- Data supplied:
....

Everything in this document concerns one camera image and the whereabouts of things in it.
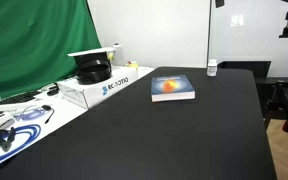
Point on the white vial with white cap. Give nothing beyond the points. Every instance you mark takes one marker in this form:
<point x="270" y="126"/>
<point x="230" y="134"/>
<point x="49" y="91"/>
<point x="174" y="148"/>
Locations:
<point x="212" y="67"/>

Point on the blue and orange book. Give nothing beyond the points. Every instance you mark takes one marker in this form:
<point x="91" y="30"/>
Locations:
<point x="170" y="86"/>

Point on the thin grey vertical pole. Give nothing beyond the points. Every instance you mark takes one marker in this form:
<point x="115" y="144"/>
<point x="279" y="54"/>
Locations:
<point x="209" y="33"/>

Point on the small yellow object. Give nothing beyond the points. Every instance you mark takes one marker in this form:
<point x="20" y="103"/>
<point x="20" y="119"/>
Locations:
<point x="132" y="64"/>

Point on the white bottle with cap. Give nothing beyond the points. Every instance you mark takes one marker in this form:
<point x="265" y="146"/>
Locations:
<point x="117" y="50"/>

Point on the white flat board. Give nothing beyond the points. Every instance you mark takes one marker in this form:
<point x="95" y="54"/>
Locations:
<point x="91" y="51"/>

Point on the black coiled band stack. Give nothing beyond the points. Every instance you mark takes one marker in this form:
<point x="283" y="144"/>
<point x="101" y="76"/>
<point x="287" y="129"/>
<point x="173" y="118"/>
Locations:
<point x="93" y="69"/>

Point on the white Robotiq cardboard box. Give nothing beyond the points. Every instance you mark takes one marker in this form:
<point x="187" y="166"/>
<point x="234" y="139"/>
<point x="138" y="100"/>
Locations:
<point x="94" y="90"/>

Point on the small black stapler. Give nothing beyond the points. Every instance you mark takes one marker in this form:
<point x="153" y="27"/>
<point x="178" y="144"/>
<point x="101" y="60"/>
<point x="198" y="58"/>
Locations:
<point x="53" y="90"/>

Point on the green backdrop cloth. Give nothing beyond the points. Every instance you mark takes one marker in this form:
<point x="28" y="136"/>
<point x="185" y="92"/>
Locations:
<point x="34" y="40"/>

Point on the black keyboard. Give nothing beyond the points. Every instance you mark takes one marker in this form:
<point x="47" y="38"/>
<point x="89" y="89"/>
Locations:
<point x="17" y="98"/>

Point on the black clip connector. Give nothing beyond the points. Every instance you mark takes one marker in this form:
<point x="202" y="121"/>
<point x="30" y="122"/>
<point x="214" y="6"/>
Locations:
<point x="6" y="140"/>

....

- Work item: What lines of the material above include "takes"? Copy each one.

- Result of the exercise:
Point on the white vial with white cap. Give nothing beyond the points. Every instance you mark takes one marker in this form:
Point on the blue and orange book. Give nothing beyond the points. Every instance you mark takes one marker in this form:
Point on the thin grey vertical pole. Give nothing beyond the points. Every instance you mark takes one marker in this form:
Point on the small yellow object. Give nothing beyond the points. Every instance you mark takes one marker in this form:
Point on the white bottle with cap. Give nothing beyond the points. Every instance you mark takes one marker in this form:
Point on the white flat board. Give nothing beyond the points. Every instance you mark takes one marker in this form:
Point on the black coiled band stack. Give nothing beyond the points. Every instance you mark takes one marker in this form:
Point on the white Robotiq cardboard box. Give nothing beyond the points. Every instance you mark takes one marker in this form:
Point on the small black stapler. Give nothing beyond the points. Every instance you mark takes one marker in this form:
Point on the green backdrop cloth. Give nothing beyond the points. Every instance you mark takes one marker in this form:
Point on the black keyboard. Give nothing beyond the points. Every instance you mark takes one marker in this form:
Point on the black clip connector. Give nothing beyond the points. Every instance you mark takes one marker in this form:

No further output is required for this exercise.